La Cassazione conferma la condanna: Giuseppe Scopelliti in carcere



L’ex governatore della Calabria Giuseppe Scopelliti si è presentato questa mattina nel carcere di Arghillà a Reggio Calabria, dopo la condanna in via definitiva a 4 anni e 7 mesi di reclusione per falso in atto pubblico emessa ieri nei suoi confronti dalla Corte di Cassazione. Il processo riguardava irregolarità nei bilanci del Comune di Reggio Calabria dal 2008 al 2010, di cui Scopelliti è stato sindaco: per gli ispettori del ministero delle Finanze si sarebbe rilevato un buco di circa 170 milioni di euro.
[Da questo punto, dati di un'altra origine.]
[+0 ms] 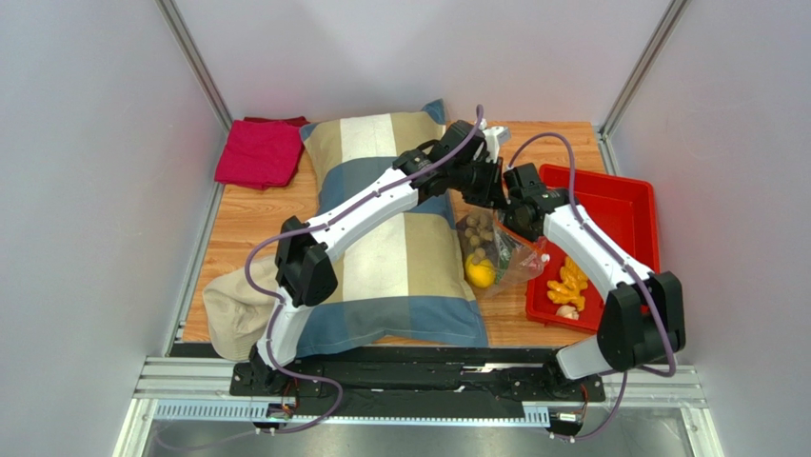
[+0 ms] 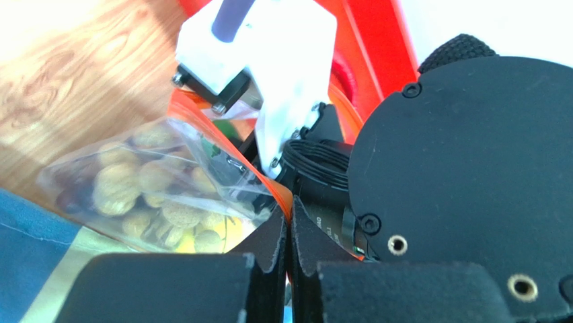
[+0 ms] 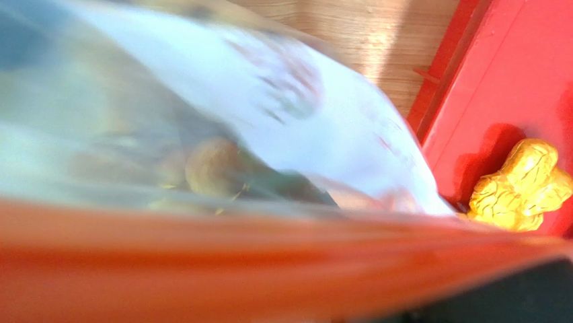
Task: Open the zip-top bag and remove the fake food
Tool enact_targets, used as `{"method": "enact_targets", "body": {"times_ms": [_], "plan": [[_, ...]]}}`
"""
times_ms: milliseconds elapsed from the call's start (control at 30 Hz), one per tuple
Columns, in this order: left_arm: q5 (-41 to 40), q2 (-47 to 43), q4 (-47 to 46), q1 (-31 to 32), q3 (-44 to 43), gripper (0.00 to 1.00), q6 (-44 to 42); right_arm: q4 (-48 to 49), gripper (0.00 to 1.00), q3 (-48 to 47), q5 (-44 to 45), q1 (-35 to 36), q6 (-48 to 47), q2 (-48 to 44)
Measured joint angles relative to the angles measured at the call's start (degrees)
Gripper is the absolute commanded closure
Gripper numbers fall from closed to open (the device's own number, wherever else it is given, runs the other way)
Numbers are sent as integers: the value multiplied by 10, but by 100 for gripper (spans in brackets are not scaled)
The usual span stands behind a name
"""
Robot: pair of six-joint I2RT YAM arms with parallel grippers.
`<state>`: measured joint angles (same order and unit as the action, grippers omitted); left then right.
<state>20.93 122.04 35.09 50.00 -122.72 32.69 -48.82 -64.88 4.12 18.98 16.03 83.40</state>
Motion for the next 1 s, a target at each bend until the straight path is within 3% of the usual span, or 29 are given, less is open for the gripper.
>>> {"method": "enact_targets", "body": {"times_ms": [233,433,867,1000], "plan": [[0,-25,15,14,-27,100,-13,-3,100,2,-56,-3,-37,-76],[9,-42,7,19,-30,100,-12,7,100,4,-50,-3,-40,-119],[-64,-53,25,7,30,100,-23,12,100,20,-57,-33,-32,-55],[-75,-51,29,0,31,100,-24,15,100,20,-75,-33,-34,-80]]}}
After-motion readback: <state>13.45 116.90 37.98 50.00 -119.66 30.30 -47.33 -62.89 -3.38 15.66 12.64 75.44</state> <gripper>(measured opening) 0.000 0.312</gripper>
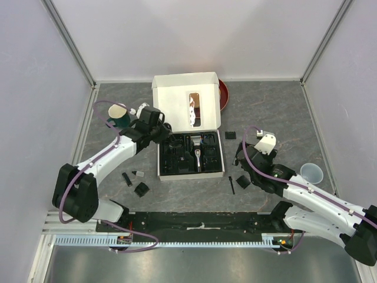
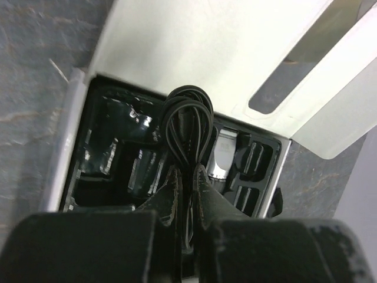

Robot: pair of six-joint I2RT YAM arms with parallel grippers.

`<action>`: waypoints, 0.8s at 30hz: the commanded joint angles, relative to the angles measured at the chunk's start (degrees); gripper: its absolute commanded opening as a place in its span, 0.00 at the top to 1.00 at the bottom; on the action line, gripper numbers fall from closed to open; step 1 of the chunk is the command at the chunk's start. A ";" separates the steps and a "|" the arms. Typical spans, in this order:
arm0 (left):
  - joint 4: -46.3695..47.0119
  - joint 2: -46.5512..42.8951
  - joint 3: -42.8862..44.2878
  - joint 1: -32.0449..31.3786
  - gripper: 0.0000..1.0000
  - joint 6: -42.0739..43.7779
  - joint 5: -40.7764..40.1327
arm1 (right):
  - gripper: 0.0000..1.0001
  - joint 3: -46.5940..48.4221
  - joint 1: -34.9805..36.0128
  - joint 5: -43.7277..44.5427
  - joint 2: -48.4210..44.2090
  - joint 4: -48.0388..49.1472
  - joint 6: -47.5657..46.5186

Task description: Sort the hair-cutting tools

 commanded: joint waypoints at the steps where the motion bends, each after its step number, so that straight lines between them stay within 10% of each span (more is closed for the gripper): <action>1: 0.31 0.30 -0.05 -4.84 0.98 -11.77 -9.14 | 0.03 -0.42 -0.03 2.08 -0.16 0.09 -0.22; 24: -5.93 12.52 2.86 -8.98 0.94 -35.85 -19.52 | 0.02 -0.77 -0.03 2.61 -1.47 -1.22 -0.39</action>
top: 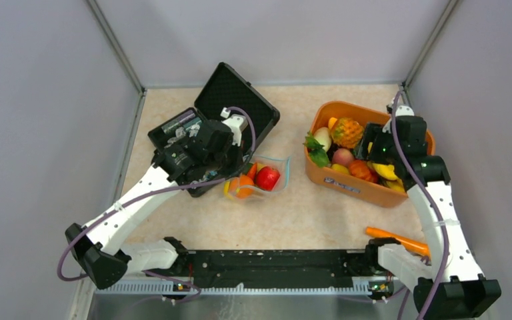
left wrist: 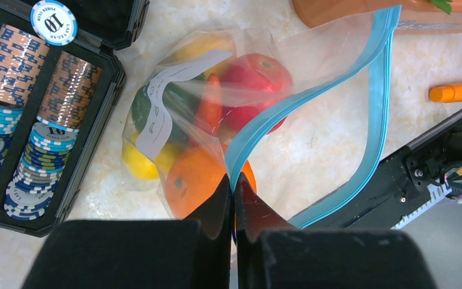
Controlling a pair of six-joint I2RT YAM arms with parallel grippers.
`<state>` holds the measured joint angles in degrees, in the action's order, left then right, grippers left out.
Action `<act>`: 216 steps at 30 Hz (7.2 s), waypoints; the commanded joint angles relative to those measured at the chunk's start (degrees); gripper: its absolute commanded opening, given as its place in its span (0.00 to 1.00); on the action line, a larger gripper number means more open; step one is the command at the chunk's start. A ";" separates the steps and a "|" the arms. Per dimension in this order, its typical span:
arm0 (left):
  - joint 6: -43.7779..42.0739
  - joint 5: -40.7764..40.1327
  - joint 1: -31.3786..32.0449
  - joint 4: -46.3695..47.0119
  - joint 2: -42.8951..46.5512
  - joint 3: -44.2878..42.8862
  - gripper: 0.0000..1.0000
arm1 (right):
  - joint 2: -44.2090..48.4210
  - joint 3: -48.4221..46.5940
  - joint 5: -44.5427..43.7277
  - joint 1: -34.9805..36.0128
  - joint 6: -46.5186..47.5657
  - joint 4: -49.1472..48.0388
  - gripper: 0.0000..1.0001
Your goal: Place the food in the zip-top bag and seal the zipper
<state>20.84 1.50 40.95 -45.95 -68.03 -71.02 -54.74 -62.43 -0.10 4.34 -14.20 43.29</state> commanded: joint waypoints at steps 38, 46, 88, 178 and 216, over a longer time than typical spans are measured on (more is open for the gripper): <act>-1.81 -0.79 -0.34 4.50 -0.51 -1.01 0.00 | 1.89 5.95 8.28 1.46 -3.58 -7.37 0.35; -1.50 -0.67 -0.33 4.65 -0.07 -0.62 0.00 | 2.73 7.70 11.26 1.45 -4.86 -10.18 0.34; -0.80 1.89 -0.30 6.38 -0.20 -0.24 0.00 | -6.01 2.41 24.01 36.89 -5.66 -29.14 0.22; -6.10 0.03 -0.70 14.76 17.68 7.27 0.86 | -21.87 -14.14 21.61 29.78 3.75 -9.11 0.00; -15.74 35.36 -17.50 74.90 31.69 49.42 0.99 | -33.36 -21.68 29.23 21.00 13.13 -6.81 0.00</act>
<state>1.15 24.18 26.65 18.02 -35.55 -24.36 -88.16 -81.54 27.99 26.04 -2.48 36.93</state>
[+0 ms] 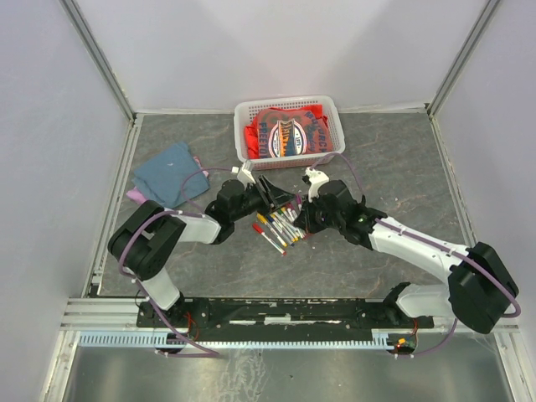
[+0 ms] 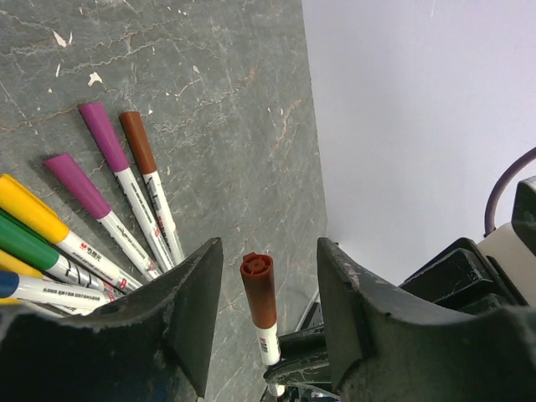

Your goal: Open the pen caps

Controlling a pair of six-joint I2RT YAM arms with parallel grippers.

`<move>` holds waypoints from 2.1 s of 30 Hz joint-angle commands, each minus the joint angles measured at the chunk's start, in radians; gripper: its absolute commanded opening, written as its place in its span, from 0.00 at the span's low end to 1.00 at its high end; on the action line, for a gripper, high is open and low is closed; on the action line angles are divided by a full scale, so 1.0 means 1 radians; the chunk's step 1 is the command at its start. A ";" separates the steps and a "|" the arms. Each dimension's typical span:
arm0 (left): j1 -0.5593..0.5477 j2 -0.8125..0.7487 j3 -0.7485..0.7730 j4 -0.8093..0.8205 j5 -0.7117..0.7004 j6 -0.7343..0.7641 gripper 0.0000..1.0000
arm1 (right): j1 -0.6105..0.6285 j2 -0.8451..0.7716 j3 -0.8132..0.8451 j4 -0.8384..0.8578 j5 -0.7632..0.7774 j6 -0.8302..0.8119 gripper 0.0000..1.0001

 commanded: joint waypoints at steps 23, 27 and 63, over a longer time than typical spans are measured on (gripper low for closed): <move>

Dopo la condanna in primo grado a 6 anni Scopelliti si dimise dalla presidenza della Regione Calabria, anticipando di fatto la sospensione prevista dalla legge Severino.

Scopelliti in carcere

La storia prende il nome di “caso Fallara“, dall’ex dirigente dell’assessorato comunale al Bilancio, Orsola Fallara, che si suicidò ingerendo acido muriatico. La quinta sezione penale della Cassazione ha modificato la condanna a 5 anni che era stata pronunciata dalla Corte d’Appello reggina il 22 dicembre del 2016, eliminando 5 mesi di pena essendo caduto in prescrizione il reato di abuso d’ufficio. Nei giudizi di merito gli era stata inflitta anche la pena accessoria dell’interdizione perpetua dai pubblici uffici, che la Cassazione ha sostituito con quella dell’interdizione per 5 anni. Per Scopelliti sarà possibile chiedere l’affidamento ai servizi sociali  solo quando la condanna da scontare sarà inferiore ai quattro anni. In merito alla vicenda la Suprema Corte ha poi rigettato i ricorsi di tre membri del collegio dei revisori dei conti, tutti condannati a 2 anni e 4 mesi.